Quedaron ambos tendidos sobre la sábana durante un par de minutos, boqueando como peces mientras trataban de recuperar la respiración. Aquello no había sido una unión carnal normal y corriente. Había sido una explosión nuclear, un choque de trenes acuciados por la urgencia, una urgencia de la que ni ellos mismos eran conscientes. Cuando fue capaz de hablar, Javier volvió su cara hacia la de ella y le dijo, pesaroso:

—Perdona, Marion. No puede decirse que me haya comportado de forma adecuada con una dama. ¡No he aguantado nada!

Marion volvió a reír con esa voz que tenía la cualidad de volver loco a Javier y dijo, comenzando a acariciarle de nuevo:

—Ha sido perfecto, Thomas. Perfecto.
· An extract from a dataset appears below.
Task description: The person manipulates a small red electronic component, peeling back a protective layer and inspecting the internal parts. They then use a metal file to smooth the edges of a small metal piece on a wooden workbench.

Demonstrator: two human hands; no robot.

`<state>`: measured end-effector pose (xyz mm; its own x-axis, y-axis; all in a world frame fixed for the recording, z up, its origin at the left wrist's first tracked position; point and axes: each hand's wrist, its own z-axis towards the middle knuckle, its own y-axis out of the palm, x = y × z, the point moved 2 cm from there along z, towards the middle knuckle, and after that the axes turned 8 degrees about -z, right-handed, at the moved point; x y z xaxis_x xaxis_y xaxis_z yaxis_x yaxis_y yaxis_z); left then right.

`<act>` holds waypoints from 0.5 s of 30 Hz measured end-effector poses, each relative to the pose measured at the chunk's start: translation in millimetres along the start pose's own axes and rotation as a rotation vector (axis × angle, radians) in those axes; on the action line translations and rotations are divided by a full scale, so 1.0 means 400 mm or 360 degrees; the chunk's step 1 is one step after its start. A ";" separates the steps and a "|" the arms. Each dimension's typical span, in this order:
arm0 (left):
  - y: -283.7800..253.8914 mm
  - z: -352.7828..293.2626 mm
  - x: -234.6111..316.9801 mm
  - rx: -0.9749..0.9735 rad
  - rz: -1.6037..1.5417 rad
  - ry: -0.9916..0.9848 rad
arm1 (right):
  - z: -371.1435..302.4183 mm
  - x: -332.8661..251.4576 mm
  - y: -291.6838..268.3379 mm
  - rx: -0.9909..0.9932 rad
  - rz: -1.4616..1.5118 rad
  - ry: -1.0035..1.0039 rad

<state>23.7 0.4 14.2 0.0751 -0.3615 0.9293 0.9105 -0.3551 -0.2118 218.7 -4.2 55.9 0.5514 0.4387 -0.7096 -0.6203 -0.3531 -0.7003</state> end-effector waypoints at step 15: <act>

Ya tendremos tiempo de hacer competiciones de «a ver quién aguanta más», pero esta vez yo necesitaba esto exactamente así: rápido, urgente, desatado. Creo que ambos lo necesitábamos.
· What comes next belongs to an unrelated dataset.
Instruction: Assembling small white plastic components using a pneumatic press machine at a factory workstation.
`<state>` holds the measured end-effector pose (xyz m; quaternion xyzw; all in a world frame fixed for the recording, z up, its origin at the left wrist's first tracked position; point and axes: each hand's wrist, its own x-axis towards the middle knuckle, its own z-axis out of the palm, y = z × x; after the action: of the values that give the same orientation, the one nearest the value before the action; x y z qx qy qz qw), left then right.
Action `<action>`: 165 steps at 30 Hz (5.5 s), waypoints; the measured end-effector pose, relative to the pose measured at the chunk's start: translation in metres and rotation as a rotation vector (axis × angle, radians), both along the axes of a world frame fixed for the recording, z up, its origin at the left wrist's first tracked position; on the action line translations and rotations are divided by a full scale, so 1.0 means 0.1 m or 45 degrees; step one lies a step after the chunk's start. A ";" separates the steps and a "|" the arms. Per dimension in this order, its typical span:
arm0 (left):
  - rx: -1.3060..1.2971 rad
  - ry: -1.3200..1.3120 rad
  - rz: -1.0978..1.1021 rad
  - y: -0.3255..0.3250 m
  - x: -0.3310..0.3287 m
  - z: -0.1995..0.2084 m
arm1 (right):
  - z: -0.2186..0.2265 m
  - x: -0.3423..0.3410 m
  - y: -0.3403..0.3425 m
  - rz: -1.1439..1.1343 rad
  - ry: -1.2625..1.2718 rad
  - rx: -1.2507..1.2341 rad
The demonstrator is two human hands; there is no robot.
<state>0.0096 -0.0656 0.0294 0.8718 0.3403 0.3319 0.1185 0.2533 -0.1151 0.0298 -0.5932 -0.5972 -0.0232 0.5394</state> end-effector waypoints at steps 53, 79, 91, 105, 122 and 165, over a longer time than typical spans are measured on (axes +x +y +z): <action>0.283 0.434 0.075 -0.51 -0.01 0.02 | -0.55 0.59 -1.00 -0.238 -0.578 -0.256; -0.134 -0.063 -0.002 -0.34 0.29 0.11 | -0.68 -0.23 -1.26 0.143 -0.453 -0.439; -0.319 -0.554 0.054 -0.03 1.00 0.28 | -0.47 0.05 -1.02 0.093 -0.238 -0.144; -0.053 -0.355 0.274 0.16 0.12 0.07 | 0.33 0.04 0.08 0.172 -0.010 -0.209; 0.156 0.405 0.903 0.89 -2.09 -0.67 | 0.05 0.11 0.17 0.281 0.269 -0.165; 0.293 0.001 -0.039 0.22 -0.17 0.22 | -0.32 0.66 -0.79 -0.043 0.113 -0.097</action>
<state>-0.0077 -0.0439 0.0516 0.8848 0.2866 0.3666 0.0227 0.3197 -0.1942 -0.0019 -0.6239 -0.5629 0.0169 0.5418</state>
Javier no contestó. Sólo respondió a las caricias de Marion y a su sensual voz grave y aterciopelada con más besos y más caricias, y enseguida estaba otra vez listo para el siguiente asalto. Esta vez fue más tranquilo, ambos se recrearon cuanto quisieron en el cuerpo del otro hasta que no dejaron ni un centímetro cuadrado por recorrer y, al final, el resultado fue también satisfactorio. Muy satisfactorio.

Cuando, a las tres de la mañana y exhaustos tras dos fogosos asaltos más, Javier se acurrucó para dormir, se preguntó que qué demonios estaba haciendo. Bastantes complicaciones tenía en su vida como para enredarse en una relación con una mujer… porque tenía claro que no iba a dejar escapar a Marion, ahora que la había encontrado. Era evidente que uno hacía planes y más planes sólo para incumplirlos.